Recorded information:

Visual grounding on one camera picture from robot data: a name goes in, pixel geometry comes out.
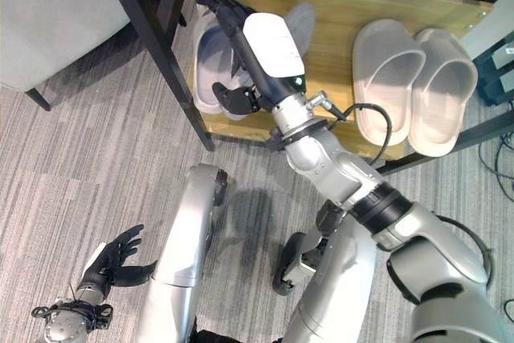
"wooden shelf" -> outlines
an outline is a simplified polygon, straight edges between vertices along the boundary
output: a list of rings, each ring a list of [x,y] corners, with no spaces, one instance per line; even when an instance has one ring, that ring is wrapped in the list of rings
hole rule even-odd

Work order:
The result is a copy of every line above where the word "even" shows up.

Exercise solution:
output: a list of rings, each ring a list of [x,y] corners, with no spaces, one instance per line; even when an instance has one ring, that ring is wrapped in the list of rings
hole rule even-odd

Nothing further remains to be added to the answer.